● Requirement
Copy the full listing exactly, word for word.

● Extracted data
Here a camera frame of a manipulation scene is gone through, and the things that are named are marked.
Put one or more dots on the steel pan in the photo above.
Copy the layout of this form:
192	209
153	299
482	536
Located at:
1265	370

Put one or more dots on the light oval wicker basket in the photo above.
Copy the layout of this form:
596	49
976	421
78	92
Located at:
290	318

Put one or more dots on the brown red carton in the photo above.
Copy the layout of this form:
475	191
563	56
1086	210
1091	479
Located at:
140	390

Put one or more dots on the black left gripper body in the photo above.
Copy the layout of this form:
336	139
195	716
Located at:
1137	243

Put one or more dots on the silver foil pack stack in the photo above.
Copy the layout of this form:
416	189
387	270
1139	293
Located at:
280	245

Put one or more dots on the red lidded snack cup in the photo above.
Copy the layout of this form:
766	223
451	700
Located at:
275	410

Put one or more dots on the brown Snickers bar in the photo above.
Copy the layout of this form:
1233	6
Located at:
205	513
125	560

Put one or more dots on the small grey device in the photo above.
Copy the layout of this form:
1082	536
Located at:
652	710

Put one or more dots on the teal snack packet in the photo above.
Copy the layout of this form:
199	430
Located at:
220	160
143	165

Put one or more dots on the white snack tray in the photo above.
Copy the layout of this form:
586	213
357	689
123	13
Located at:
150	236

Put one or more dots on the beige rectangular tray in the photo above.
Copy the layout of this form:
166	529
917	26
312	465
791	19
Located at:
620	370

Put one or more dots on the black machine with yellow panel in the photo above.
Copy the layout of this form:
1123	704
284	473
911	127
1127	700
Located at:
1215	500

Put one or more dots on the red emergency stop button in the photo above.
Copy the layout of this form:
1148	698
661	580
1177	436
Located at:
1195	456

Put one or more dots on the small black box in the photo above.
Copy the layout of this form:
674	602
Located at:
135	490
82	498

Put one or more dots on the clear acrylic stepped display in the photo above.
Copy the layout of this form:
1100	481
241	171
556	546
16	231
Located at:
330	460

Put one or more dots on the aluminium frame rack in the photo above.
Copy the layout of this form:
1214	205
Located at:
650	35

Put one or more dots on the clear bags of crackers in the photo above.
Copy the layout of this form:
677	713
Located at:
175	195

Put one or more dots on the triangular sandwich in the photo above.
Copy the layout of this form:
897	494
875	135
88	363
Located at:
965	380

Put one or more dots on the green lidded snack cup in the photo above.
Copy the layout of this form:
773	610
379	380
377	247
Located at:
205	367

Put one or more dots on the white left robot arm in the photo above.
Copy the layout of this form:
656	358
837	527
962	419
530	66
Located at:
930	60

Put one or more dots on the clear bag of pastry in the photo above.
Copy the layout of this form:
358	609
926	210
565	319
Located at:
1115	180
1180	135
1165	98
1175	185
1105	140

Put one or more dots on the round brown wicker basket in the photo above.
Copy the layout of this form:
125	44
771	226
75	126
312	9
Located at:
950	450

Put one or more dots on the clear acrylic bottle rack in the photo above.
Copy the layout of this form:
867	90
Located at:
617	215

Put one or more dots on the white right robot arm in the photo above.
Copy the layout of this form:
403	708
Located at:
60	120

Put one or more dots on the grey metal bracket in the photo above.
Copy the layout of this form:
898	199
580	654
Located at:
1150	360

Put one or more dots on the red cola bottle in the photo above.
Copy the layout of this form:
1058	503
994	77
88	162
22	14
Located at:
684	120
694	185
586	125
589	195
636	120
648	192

● Answer to the problem
Here a camera frame of a manipulation scene is gone through, and the things that are named are marked.
Put one or more dots on the steel pan in the photo above.
Copy the layout of this form:
192	209
153	299
482	536
Located at:
1265	370

Put one or more dots on the light oval wicker basket in the photo above.
Copy the layout of this form:
596	49
976	421
78	92
Located at:
290	318

Put one or more dots on the brown red carton in the photo above.
Copy the layout of this form:
475	191
563	56
1086	210
1091	479
Located at:
140	390

Put one or more dots on the black left gripper body in the photo above.
Copy the layout of this form:
336	139
195	716
Located at:
1137	243

Put one or more dots on the silver foil pack stack in the photo above.
Copy the layout of this form:
416	189
387	270
1139	293
Located at:
280	245

Put one or more dots on the red lidded snack cup in the photo above.
Copy the layout of this form:
766	223
451	700
Located at:
275	410

Put one or more dots on the brown Snickers bar in the photo above.
Copy the layout of this form:
1233	6
Located at:
205	513
125	560

Put one or more dots on the small grey device in the photo above.
Copy the layout of this form:
1082	536
Located at:
652	710

Put one or more dots on the teal snack packet in the photo above.
Copy the layout of this form:
199	430
Located at:
220	160
143	165

Put one or more dots on the white snack tray in the photo above.
Copy the layout of this form:
586	213
357	689
123	13
Located at:
150	236

Put one or more dots on the beige rectangular tray in the photo above.
Copy the layout of this form:
166	529
917	26
312	465
791	19
Located at:
620	370

Put one or more dots on the black machine with yellow panel in the photo above.
Copy the layout of this form:
1123	704
284	473
911	127
1127	700
Located at:
1215	500

Put one or more dots on the red emergency stop button in the photo above.
Copy the layout of this form:
1148	698
661	580
1177	436
Located at:
1195	456

Put one or more dots on the small black box in the photo above.
Copy the layout of this form:
674	602
Located at:
135	490
82	498

Put one or more dots on the clear acrylic stepped display in the photo above.
Copy the layout of this form:
1100	481
241	171
556	546
16	231
Located at:
330	460

Put one or more dots on the aluminium frame rack in the photo above.
Copy the layout of this form:
1214	205
Located at:
650	35

Put one or more dots on the clear bags of crackers in the photo above.
Copy the layout of this form:
677	713
Located at:
175	195

Put one or more dots on the triangular sandwich in the photo above.
Copy the layout of this form:
897	494
875	135
88	363
Located at:
965	380

Put one or more dots on the green lidded snack cup in the photo above.
Copy the layout of this form:
773	610
379	380
377	247
Located at:
205	367

Put one or more dots on the white left robot arm in the photo above.
Copy the layout of this form:
656	358
837	527
962	419
530	66
Located at:
930	60

Put one or more dots on the clear bag of pastry in the photo above.
Copy the layout of this form:
358	609
926	210
565	319
Located at:
1115	180
1180	135
1165	98
1175	185
1105	140

Put one or more dots on the round brown wicker basket in the photo above.
Copy the layout of this form:
125	44
771	226
75	126
312	9
Located at:
950	450

Put one or more dots on the clear acrylic bottle rack in the photo above.
Copy the layout of this form:
867	90
Located at:
617	215

Put one or more dots on the white right robot arm in the photo above.
Copy the layout of this form:
403	708
Located at:
60	120

Put one or more dots on the grey metal bracket in the photo above.
Copy the layout of this form:
898	199
580	654
Located at:
1150	360

Put one or more dots on the red cola bottle in the photo above.
Copy the layout of this form:
1058	503
994	77
88	162
22	14
Located at:
684	120
694	185
586	125
589	195
636	120
648	192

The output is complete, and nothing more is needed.